## What to work on
Within the material below, count every line with the string "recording". Give no more than the number.

(Data in this exercise Opens)

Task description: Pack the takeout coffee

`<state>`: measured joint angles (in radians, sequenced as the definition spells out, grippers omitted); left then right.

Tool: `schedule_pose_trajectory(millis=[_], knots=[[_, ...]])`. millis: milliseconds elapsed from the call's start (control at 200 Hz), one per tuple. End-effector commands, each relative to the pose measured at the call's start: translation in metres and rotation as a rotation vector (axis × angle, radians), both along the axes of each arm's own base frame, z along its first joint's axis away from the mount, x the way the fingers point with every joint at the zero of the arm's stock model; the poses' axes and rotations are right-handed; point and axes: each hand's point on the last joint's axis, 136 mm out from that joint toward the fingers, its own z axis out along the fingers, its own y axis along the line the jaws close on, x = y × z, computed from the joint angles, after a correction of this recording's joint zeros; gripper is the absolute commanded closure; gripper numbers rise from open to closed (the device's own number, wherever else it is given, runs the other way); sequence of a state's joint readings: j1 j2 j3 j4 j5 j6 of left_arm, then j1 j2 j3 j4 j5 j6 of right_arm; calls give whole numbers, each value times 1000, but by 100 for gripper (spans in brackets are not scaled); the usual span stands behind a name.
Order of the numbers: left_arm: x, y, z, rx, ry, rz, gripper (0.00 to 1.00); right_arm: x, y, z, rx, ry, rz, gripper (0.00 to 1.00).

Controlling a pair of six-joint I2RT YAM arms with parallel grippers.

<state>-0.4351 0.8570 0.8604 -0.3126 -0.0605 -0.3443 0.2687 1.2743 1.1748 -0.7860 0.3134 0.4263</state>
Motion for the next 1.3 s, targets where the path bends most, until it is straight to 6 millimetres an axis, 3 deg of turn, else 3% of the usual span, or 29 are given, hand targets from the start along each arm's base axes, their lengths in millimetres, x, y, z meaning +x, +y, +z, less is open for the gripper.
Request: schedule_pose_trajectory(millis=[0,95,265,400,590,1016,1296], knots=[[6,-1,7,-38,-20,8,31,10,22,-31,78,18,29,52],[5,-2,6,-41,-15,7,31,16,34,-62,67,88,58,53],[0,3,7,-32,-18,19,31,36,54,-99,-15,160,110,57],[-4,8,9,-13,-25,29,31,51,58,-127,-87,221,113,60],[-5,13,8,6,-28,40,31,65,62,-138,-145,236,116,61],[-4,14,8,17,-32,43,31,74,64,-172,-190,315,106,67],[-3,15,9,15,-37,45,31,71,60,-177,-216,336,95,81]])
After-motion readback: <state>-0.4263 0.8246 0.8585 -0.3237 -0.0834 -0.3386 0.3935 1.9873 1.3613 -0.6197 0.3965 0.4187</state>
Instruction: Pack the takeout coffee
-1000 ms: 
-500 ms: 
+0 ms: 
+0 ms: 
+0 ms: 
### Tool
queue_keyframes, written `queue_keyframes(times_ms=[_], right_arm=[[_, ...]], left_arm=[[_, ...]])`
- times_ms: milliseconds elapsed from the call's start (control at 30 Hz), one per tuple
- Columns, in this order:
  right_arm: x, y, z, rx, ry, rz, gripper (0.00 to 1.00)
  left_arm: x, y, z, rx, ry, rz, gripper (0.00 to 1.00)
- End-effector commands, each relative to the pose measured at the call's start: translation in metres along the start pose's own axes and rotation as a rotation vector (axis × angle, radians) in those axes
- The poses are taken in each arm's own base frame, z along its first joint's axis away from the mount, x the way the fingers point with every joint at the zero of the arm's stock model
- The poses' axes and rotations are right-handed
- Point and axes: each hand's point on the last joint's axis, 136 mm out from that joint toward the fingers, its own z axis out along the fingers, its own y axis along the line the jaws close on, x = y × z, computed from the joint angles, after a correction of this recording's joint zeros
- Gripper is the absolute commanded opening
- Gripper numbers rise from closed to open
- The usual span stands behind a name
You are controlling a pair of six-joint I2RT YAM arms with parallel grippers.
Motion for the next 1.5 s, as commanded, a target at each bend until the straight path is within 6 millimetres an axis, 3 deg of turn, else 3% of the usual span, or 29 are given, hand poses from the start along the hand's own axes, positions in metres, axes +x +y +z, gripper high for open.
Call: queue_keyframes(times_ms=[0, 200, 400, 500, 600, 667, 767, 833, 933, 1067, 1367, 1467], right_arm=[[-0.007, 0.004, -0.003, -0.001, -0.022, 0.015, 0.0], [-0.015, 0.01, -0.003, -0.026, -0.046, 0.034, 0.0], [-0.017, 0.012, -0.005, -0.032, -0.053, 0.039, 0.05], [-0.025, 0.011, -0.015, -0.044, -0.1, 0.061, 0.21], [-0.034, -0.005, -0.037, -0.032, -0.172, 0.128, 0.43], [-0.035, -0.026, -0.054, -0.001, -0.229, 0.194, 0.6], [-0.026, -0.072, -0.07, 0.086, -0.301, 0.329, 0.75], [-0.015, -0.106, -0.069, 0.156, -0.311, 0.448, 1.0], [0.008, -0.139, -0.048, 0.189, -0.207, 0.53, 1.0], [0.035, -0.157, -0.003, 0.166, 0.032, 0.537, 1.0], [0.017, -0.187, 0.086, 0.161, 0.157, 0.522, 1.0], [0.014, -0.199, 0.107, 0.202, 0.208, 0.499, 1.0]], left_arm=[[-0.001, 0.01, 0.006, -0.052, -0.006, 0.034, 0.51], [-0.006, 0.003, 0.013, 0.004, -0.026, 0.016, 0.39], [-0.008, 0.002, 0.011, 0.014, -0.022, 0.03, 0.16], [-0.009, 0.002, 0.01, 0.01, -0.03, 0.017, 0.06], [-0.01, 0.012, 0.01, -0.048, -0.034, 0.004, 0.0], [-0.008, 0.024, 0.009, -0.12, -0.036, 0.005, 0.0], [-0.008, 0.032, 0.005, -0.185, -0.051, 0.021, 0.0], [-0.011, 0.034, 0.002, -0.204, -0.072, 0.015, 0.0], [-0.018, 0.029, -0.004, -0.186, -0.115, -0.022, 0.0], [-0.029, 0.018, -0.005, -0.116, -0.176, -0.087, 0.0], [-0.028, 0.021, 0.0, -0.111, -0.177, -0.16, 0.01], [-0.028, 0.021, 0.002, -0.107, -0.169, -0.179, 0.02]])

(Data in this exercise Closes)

## Written solution
2